📜 Deals Signed in Desert Heat
As the 20th century unfolded and massive oil reserves revealed themselves beneath the Middle East, a scramble began—not of armies, but of contracts.
While kings and sheikhs ruled the land above, it was foreign oil companies—armed with legal teams, diplomats, and deep pockets—that would come to dominate the riches below. This era saw the rapid formation of Western-dominated oil concessions, shaping the economic and political destiny of the region for generations.
The blueprint was simple: offer financial incentives and promises of development in exchange for exclusive rights to explore, extract, and export petroleum. But the fine print, often buried beneath layers of legalese, almost always favored the foreign corporations.

🤝 The Red Line Agreement: Carving Up the Region
One of the most defining arrangements was the Red Line Agreement of 1928. Born in the smoky drawing rooms of Paris, it was a pact among the world’s most powerful oil companies—British, American, French, and Dutch interests—to divide control of Middle Eastern oil production like pieces on a chessboard.
The agreement outlined a vast region (traced with a literal red line on a map) where the parties agreed not to compete with each other for oil—essentially locking up an entire region for coordinated extraction. It included territories in the former Ottoman Empire, spanning Iraq, Syria, Turkey, and the Arabian Peninsula.
The result? A web of joint ventures where Middle Eastern governments held little to no control, while Western firms dominated every stage—from exploration to export.
🛢️ Sign Here, Sovereignty Later
In Iran, the Anglo-Persian Oil Company (soon to become BP) held a sweeping concession that gave it control over oil fields, refineries, and exports. In Iraq, the Iraq Petroleum Company (IPC) controlled all major reserves under British-led influence. In Saudi Arabia, ARAMCO operated under American control for decades before Saudis gained partial access.
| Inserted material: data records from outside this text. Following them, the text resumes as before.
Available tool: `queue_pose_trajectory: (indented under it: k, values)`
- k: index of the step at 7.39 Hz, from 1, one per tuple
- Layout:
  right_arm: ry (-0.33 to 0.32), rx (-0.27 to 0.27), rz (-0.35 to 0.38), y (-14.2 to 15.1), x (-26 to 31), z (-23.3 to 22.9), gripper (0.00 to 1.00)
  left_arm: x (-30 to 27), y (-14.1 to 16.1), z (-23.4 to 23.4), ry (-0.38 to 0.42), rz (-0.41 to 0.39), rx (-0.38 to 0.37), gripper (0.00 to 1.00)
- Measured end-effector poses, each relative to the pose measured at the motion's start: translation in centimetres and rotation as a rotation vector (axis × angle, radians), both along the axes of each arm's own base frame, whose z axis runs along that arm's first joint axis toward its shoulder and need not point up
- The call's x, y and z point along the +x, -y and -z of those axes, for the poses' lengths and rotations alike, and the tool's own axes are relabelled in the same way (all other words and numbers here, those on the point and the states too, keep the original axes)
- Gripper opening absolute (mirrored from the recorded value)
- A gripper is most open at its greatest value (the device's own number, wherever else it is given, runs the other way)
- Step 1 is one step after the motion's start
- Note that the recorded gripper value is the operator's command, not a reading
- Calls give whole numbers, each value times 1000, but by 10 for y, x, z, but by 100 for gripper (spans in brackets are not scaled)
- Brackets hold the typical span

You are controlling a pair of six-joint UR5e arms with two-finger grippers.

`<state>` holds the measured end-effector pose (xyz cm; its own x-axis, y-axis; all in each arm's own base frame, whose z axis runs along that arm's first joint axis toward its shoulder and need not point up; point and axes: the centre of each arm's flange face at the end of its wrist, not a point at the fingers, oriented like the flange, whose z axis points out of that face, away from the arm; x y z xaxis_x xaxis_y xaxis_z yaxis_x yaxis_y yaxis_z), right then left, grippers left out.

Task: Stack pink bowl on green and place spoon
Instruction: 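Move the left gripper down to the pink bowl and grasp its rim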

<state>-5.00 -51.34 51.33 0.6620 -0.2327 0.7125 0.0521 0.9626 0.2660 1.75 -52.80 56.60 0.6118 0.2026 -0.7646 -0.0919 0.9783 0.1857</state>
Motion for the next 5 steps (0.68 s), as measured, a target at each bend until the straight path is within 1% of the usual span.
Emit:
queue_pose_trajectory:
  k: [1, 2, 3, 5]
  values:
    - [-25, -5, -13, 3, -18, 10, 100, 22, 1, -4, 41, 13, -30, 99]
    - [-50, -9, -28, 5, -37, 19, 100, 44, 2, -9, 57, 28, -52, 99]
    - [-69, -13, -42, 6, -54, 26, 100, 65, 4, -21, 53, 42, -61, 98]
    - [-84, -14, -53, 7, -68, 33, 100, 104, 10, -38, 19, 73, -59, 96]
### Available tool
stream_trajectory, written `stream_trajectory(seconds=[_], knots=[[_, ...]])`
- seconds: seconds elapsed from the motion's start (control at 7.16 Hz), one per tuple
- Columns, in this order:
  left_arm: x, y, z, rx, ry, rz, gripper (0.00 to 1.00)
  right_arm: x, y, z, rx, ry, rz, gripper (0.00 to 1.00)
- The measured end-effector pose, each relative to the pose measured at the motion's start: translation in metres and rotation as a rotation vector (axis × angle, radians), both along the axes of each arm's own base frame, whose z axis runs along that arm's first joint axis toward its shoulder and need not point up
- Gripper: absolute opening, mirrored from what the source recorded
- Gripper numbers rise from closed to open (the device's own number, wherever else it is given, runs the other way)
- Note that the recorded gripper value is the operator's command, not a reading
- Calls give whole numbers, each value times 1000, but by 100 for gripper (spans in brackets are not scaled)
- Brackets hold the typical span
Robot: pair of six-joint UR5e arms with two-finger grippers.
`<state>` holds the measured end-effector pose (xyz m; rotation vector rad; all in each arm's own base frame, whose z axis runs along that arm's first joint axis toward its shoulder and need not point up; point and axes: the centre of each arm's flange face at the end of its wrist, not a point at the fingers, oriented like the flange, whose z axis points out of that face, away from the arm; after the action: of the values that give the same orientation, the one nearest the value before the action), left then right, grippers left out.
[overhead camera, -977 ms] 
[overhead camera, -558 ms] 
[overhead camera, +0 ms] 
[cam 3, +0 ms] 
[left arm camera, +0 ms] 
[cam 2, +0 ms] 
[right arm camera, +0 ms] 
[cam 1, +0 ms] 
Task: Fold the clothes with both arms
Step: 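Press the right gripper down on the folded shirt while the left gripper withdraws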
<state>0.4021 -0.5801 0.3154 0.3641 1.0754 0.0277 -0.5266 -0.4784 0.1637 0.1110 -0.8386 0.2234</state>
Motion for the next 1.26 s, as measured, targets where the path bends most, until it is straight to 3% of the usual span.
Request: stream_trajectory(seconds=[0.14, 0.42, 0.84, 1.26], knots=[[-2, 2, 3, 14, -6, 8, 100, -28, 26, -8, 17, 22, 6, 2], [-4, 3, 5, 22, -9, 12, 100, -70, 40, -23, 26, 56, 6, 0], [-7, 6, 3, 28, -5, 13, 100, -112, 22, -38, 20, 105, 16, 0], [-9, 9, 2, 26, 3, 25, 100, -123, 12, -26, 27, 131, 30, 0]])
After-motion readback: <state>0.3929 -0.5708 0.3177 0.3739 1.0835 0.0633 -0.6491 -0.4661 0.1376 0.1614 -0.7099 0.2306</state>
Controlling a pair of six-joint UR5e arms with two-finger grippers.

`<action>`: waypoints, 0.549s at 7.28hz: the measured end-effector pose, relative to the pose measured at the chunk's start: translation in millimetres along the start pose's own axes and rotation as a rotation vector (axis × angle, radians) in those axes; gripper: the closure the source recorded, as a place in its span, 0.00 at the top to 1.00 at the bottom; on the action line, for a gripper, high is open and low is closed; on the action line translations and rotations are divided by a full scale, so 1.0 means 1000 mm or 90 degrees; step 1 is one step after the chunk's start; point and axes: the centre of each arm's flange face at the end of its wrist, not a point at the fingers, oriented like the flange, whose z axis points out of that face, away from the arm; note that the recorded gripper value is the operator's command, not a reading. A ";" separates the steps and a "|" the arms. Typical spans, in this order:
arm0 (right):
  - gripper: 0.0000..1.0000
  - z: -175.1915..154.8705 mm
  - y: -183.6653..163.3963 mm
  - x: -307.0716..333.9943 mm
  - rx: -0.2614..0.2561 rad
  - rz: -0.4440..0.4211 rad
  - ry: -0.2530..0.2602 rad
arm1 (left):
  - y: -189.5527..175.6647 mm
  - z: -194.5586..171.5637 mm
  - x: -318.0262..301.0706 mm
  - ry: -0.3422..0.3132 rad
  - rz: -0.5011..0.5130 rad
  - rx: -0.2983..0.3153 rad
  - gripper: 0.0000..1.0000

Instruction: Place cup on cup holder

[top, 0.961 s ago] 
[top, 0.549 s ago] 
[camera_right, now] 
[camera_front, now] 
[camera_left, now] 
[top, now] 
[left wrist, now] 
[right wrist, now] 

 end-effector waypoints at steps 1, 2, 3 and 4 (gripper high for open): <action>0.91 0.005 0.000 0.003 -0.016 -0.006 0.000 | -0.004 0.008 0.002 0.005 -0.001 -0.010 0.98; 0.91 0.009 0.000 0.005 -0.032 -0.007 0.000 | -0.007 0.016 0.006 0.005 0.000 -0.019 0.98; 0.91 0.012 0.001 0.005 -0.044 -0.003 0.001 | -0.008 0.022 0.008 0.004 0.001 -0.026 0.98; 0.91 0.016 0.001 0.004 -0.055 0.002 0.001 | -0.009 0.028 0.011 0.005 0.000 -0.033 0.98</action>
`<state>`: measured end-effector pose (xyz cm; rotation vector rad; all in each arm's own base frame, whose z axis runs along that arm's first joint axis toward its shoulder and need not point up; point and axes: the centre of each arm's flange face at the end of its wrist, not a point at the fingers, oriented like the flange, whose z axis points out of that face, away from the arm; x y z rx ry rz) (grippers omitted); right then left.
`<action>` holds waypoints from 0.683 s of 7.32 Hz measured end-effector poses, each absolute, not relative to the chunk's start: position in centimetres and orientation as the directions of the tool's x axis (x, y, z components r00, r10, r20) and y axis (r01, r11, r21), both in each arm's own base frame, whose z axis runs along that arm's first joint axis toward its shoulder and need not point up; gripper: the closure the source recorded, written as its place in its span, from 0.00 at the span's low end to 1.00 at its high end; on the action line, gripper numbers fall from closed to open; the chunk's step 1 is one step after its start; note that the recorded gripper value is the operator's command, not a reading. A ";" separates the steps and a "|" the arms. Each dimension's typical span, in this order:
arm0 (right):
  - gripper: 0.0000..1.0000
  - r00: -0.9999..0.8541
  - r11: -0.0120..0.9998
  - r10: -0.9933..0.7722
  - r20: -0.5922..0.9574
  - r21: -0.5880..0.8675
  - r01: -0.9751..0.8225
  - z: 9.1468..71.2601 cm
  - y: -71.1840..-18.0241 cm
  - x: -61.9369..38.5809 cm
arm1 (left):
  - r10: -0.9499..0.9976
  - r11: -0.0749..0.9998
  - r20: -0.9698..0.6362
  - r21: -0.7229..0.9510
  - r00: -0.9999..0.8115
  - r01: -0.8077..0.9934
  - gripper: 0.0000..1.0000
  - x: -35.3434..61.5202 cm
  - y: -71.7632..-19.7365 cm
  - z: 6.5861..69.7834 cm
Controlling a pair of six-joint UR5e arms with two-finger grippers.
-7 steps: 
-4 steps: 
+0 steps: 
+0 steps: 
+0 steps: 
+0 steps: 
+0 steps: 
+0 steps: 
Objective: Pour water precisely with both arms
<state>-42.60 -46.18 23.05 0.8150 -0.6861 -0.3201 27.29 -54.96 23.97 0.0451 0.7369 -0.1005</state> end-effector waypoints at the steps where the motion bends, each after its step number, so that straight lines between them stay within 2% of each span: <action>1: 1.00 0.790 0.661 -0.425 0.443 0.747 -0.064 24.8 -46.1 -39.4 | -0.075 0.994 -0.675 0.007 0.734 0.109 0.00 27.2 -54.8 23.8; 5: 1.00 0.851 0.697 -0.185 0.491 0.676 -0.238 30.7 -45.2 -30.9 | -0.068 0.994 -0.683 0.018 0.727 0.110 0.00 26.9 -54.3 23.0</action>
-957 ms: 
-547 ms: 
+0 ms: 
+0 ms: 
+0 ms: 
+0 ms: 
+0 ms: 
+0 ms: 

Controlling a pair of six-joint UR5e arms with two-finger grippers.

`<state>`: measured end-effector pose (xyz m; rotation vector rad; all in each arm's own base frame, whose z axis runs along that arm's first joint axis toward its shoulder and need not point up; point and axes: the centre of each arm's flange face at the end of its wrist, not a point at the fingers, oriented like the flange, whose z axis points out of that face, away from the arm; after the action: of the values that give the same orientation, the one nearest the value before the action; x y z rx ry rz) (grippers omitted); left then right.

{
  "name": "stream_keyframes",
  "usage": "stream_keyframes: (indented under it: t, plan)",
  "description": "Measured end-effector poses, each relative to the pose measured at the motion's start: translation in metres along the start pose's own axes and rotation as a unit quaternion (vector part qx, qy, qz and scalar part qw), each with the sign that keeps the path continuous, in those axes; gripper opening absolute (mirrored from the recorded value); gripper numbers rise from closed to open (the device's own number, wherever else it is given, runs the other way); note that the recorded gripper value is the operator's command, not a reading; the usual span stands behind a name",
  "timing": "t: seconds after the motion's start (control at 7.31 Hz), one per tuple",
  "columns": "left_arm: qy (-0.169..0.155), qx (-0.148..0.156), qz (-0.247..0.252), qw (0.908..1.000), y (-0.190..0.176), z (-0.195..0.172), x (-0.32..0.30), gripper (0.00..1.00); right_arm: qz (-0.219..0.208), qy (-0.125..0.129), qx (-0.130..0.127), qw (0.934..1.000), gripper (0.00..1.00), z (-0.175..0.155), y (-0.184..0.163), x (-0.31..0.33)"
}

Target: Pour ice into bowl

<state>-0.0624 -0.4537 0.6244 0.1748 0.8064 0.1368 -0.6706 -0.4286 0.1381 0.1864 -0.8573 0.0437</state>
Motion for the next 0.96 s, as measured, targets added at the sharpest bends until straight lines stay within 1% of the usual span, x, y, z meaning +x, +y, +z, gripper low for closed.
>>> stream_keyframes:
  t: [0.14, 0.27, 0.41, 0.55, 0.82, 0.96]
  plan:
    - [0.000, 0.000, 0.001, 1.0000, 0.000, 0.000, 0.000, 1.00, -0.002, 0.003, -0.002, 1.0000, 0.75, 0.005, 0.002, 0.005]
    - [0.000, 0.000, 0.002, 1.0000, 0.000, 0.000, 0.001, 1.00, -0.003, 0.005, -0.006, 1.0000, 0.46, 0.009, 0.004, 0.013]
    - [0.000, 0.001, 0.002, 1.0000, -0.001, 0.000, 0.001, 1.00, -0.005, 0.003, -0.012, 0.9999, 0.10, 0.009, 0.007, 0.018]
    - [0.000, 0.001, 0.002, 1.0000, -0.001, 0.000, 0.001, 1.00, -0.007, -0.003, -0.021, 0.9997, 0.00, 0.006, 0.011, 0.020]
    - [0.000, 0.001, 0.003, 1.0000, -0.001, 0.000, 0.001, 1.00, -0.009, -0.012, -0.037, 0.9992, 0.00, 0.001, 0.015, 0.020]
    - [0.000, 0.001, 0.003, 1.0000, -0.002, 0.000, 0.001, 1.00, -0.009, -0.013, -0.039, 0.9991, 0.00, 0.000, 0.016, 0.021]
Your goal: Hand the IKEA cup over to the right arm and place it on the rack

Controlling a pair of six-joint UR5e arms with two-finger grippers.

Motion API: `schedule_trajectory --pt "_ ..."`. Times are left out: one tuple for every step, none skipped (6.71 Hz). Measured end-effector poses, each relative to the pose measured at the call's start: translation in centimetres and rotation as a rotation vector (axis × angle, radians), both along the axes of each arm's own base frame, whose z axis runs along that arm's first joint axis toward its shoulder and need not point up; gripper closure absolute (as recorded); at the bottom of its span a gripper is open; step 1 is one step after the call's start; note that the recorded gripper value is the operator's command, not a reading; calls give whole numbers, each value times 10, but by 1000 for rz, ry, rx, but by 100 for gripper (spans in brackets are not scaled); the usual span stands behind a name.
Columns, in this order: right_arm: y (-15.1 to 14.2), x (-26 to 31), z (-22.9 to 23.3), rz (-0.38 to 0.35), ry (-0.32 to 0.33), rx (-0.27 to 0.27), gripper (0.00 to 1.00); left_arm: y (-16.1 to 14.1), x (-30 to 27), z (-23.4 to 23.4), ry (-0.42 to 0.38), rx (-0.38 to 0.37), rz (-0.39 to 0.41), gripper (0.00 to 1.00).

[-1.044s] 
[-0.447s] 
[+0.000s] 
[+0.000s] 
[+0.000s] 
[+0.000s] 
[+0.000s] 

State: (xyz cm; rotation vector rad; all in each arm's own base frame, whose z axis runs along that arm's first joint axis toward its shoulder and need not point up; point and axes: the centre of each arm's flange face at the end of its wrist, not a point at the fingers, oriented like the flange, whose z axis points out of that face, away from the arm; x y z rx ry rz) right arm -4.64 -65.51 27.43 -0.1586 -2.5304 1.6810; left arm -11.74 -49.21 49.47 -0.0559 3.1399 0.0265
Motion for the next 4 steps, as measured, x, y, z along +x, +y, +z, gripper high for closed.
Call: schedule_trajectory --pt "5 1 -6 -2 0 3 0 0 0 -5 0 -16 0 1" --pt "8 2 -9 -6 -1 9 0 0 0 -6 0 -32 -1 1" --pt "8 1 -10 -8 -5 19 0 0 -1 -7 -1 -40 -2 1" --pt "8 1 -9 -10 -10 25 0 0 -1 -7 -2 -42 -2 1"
These agreements often provided meager royalties to local rulers and virtually no transparency in accounting. While oil gushed from the earth and profits soared in London, Paris, and New York, many in the region were left with crumbling infrastructure, limited education, and minimal political agency.
Western dominance wasn’t just in barrels—it was in balance sheets.
💼 The Illusion of Partnership
To the outside world, these deals were marketed as partnerships—Western technology meeting Middle Eastern resources. But on the ground, it was a different story. Engineers and managers were largely foreign. Decision-making rested in boardrooms abroad. Local labor was underpaid and often excluded from meaningful roles.
This growing imbalance planted the seeds of discontent. Beneath the surface of economic “modernization” was a slow boil of frustration—one that would erupt in the decades to come as the region sought to reclaim control of its oil.
⚠️ The Cost of Control
By the 1940s, as World War II approached and oil demand soared once more, the importance of Middle Eastern reserves became undeniable. Yet the system built on Western-dominated oil concessions was unstable. It produced profit—but not equity. It offered modernization—but not sovereignty.
The Middle East had become the gas station of the Western world—but it wasn’t holding the keys.